■ **Task**
Please give the data again in full, precisely as it is written.

------------------------------------------------------------

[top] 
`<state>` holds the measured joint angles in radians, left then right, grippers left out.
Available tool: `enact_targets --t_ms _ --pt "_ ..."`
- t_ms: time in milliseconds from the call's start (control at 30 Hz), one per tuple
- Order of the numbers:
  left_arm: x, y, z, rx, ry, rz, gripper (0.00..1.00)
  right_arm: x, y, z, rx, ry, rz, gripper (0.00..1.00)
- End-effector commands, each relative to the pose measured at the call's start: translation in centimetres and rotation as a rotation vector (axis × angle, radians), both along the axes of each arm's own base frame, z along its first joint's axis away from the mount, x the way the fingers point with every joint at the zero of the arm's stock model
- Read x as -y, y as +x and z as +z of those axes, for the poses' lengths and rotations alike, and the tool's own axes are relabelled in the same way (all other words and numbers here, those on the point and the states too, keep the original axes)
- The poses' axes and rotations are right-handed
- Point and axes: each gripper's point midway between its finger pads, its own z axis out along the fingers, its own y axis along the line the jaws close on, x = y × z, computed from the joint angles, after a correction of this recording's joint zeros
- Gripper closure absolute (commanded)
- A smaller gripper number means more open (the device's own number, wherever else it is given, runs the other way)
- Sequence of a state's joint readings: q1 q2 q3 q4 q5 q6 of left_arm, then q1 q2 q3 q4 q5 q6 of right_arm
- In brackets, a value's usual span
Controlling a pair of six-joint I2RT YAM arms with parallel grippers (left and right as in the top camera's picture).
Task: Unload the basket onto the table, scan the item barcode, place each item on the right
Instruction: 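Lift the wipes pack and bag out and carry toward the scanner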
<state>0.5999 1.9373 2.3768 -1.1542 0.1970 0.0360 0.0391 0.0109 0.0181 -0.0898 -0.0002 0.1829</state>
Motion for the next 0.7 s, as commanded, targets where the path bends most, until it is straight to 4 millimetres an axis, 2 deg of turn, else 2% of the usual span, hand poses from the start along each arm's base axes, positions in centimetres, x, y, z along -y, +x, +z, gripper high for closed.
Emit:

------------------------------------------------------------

■ **The answer**
[top] 
`<state>` holds the measured joint angles in radians, left then right, grippers left out.
Available tool: `enact_targets --t_ms _ --pt "_ ..."`
- t_ms: time in milliseconds from the call's start (control at 30 Hz), one per tuple
- Order of the numbers:
  left_arm: x, y, z, rx, ry, rz, gripper (0.00..1.00)
  right_arm: x, y, z, rx, ry, rz, gripper (0.00..1.00)
- End-effector commands, each relative to the pose measured at the call's start: translation in centimetres and rotation as a rotation vector (axis × angle, radians), both along the axes of each arm's own base frame, z along its first joint's axis away from the mount, x the way the fingers point with every joint at the zero of the arm's stock model
- Read x as -y, y as +x and z as +z of those axes, for the poses' lengths and rotations alike, and the tool's own axes are relabelled in the same way (all other words and numbers here, those on the point and the states too, keep the original axes)
- The poses' axes and rotations are right-handed
- Point and axes: each gripper's point midway between its finger pads, its own z axis out along the fingers, its own y axis along the line the jaws close on, x = y × z, computed from the joint angles, after a correction of this recording's joint zeros
- Gripper closure absolute (commanded)
- A smaller gripper number means more open (the device's own number, wherever else it is given, runs the other way)
- Sequence of a state's joint readings: q1 q2 q3 q4 q5 q6 of left_arm, then q1 q2 q3 q4 q5 q6 of right_arm
- In brackets, a value's usual span
Controlling a pair of six-joint I2RT YAM arms with parallel grippers (left and right as in the top camera's picture).
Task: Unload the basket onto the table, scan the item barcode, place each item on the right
Instruction: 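Lift the wipes pack and bag out and carry toward the scanner
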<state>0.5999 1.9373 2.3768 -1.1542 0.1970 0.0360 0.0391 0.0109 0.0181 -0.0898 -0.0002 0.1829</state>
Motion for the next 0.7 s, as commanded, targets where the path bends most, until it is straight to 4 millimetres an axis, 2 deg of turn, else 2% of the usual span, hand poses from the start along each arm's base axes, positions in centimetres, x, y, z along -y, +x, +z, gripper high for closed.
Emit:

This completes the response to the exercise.